Ketika saya masih duduk di bangku sekolah dasar sekitar tahun 1990, saya masih ingat sekali bagaimana suasana sahur di kampung halaman di Bandung Utara. Namanya di kampung, saat itu suasana subuh dini hari benar-benar sepi. Bahkan kadang-kadang setiap pagi masih diselimuti oleh kabut tebal dengan udara yang menusuk-nusuk kulit.
Namanya di kampung, tidak ada pemuda yang rajin keliling kampung dengan membawa obor sambil membangunkan sahur seperti di kampung lainnya. Tak mungkin dilakukan, karena medan jalan di kampung sangat terjal, berkelok-kelok dan minim penerangan. Belum lagi banyak sekali hutan bambu yang menambah suasana kampung makin mencekam saat gelap.
Baca "Sahur on The Road" Berujung Tawuran, Siapa yang Diuntungkan?
Jadi, jangan bayangkan seperti di Jakarta masa kini. Anak-anak tanggung naik mobil pick up dengan membawa bedug sambil berteriak-teriak, berdendang dan memukul-mukul aneka perkusi untuk membangunkan orang sahur selama Ramadan.
Di kampung kami saat itu tidak seperti itu. Namun, salah satu yang memang masih membekas di dalam ingatan saya adalah sosok tokoh masyarakat yang selalu rajin bangun dini hari mengingatkan untuk sahur berkali-kali.
Namanya adalah H. Rukmaya atau populer dipanggil dengan uak Haji. Uak Haji termasuk orang yang paling konsisten setiap tahun membangunkan seisi kampung dengan menggunakan toa dari rumahnya.

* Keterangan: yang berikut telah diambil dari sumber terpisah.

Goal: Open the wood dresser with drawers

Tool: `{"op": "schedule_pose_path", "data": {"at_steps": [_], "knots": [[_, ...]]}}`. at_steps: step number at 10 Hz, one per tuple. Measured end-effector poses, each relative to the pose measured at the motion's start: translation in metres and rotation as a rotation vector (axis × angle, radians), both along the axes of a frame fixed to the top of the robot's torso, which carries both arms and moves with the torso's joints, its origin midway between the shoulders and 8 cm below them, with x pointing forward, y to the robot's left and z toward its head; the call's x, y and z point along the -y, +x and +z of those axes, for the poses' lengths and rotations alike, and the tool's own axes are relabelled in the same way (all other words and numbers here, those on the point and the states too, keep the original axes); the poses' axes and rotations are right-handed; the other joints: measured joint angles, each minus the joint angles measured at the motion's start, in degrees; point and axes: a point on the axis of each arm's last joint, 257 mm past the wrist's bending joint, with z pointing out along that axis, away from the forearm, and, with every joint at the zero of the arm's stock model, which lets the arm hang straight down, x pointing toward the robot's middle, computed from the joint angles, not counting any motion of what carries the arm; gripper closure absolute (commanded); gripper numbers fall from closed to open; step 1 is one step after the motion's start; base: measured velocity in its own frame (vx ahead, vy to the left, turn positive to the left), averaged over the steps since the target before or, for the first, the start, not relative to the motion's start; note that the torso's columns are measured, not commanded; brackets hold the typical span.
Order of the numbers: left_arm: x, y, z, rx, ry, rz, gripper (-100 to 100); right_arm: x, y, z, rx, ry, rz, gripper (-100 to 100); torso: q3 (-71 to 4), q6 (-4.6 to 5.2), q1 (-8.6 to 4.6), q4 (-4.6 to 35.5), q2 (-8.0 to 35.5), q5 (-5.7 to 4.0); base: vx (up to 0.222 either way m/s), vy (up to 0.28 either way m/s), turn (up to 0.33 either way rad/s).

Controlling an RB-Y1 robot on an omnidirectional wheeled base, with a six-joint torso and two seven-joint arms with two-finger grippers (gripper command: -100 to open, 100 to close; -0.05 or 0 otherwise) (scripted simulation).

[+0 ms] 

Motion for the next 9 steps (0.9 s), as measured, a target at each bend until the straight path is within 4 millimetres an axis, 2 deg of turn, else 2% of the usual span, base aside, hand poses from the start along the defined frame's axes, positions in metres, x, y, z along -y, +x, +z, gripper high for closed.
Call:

Iya, dia memasang sendiri toa di rumahnya demi membangungkan masyarakat satu kampung. Kebetulan uak Haji juga seorang DKM masjid yang sangat rajin salat berjamaah.
Kadang-kadang sekali waktu, utamanya saat liburan, uak Haji seringkali memborong semua tugas mabut masjid sampai menjadi imam. Tak jarang juga sekaligus makmum. Kampung kami memang unik hehehe.
"Sahuuurrrr...Sahuurrrrr..Sahuuurrrr"
Begitulah jika uak Haji sudah beraksi membangunkan warga melalui pengeras suara. Di saat kami belum memiliki televisi yang kadang dijadikan pengingat waktu imsak dan waktu salat subuh, uak Haji menjadi pahlawan bagi kampung kami.